In the meantime, the research team had identified a unique chromosomal anomaly, never described in the literature, characterized by the presence of a double segment of chromosome 2, inserted on the X chromosome of the girl. This chromosome abnormality—the insertion of one region of one chromosome onto another—can lead to altered gene expression. The research activity made it possible to understand that the extra piece of chromosome 2 contained regions capable of activating genes on the X chromosome in the wrong tissues. In particular, it has been shown that the ARHGAP36 gene produces a protein in much higher quantities than expected, but above all in the wrong tissue, cartilage. This very gene induces the formation of bone tissue where it should not be present.
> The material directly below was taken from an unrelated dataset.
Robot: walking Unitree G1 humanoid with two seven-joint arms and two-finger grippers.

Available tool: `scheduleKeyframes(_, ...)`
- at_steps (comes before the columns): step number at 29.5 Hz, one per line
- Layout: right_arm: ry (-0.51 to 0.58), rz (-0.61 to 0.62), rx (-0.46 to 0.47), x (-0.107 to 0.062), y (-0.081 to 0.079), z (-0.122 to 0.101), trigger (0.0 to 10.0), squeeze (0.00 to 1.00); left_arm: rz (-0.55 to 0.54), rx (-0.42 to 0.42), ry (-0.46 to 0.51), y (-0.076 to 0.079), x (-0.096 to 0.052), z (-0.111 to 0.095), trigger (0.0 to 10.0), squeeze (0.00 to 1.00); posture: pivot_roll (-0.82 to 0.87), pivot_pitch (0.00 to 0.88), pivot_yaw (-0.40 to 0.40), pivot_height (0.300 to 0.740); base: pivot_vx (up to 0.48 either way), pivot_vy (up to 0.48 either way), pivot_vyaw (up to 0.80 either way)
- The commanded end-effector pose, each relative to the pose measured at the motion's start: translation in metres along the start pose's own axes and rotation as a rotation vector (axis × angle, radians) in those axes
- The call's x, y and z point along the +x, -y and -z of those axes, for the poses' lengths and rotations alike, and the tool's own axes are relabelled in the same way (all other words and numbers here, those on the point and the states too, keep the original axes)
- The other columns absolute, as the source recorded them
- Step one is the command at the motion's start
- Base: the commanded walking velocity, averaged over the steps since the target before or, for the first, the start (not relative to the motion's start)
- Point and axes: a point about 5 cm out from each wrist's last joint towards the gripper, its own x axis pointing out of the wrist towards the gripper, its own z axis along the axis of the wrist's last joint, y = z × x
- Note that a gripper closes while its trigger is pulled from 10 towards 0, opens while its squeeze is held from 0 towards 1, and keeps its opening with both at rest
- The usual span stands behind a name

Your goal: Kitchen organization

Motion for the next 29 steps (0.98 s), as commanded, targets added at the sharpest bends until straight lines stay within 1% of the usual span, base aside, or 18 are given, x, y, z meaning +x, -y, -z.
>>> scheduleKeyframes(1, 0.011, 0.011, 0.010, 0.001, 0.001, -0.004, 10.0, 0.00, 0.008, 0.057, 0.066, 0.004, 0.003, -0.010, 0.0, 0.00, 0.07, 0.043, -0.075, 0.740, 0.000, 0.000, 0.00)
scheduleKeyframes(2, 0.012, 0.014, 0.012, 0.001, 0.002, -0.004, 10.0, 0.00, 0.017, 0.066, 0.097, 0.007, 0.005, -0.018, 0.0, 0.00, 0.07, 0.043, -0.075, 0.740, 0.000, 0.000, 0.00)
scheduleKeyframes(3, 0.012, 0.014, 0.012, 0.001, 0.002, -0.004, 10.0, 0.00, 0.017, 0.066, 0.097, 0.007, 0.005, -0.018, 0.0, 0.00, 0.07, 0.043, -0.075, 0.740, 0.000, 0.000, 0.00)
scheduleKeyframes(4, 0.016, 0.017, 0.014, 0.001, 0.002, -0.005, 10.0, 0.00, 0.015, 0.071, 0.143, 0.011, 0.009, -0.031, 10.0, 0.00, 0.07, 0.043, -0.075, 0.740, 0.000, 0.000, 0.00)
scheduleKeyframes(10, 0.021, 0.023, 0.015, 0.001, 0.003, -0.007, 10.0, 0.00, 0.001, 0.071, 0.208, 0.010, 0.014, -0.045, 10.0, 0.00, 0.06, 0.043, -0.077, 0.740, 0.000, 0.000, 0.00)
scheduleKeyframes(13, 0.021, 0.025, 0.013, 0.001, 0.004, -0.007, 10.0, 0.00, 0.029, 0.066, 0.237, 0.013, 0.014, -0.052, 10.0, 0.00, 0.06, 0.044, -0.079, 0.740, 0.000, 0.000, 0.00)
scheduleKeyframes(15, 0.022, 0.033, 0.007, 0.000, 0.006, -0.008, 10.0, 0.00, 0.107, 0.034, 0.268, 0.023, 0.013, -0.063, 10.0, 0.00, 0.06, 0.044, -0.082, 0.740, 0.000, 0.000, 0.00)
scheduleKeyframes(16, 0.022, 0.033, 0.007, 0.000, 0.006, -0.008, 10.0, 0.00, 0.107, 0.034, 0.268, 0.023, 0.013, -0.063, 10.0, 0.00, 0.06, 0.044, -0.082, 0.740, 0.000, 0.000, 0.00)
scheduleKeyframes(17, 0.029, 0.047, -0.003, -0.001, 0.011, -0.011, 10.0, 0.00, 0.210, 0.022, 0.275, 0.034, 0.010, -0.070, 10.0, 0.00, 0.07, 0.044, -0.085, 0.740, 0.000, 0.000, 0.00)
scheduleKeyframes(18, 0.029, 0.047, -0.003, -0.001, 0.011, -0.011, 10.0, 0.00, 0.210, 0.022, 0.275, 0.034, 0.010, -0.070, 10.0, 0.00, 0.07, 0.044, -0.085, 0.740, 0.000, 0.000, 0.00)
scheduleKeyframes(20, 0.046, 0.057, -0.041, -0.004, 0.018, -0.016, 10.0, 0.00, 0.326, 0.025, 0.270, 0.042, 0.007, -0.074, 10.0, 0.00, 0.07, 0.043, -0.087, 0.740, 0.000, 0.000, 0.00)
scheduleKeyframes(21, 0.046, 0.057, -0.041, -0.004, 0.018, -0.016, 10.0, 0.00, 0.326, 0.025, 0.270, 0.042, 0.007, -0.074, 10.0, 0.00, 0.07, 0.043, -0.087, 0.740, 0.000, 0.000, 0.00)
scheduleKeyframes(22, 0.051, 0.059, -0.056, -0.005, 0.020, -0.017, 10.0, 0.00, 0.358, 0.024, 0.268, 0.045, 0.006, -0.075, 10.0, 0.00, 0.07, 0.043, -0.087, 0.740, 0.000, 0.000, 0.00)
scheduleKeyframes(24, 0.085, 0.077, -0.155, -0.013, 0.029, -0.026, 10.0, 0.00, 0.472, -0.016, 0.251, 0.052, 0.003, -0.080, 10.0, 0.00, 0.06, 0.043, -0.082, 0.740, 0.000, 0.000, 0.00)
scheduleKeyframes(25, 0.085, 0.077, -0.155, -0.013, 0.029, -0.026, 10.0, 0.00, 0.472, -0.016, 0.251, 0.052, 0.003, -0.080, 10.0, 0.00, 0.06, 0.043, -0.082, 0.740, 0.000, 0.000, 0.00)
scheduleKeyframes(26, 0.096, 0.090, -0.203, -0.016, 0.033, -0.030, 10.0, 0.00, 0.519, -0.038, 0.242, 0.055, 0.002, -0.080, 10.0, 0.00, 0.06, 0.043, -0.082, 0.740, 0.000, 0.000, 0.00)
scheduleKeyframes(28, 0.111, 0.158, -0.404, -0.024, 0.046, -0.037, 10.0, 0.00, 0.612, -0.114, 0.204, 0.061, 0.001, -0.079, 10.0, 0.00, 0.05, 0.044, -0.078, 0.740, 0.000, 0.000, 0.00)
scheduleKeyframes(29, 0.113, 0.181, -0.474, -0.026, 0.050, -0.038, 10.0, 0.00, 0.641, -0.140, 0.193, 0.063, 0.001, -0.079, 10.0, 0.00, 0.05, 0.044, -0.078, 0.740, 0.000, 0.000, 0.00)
“Research needs time and is built on the knowledge that scientists gradually accumulate. In 2010 we did not have the technological means or the basic knowledge to understand Bea’s disease”, comments Elisa Giorgio. By studying rare diseases like Bea’s, scientists can find pathways and mechanisms that may also be involved in more common diseases. The study identifies an ARHGAP36 gene as involved in bone formation, a piece of information entirely unknown until now. And by studying this gene and its function, it’s possible that we’ll better understand bone disease in the general population. At the moment it is too early to think about a practical use of the research conducted, but the scholars involved – concludes the note – are enthusiastic about having contributed to solving one of the most mysterious cases of rare disease.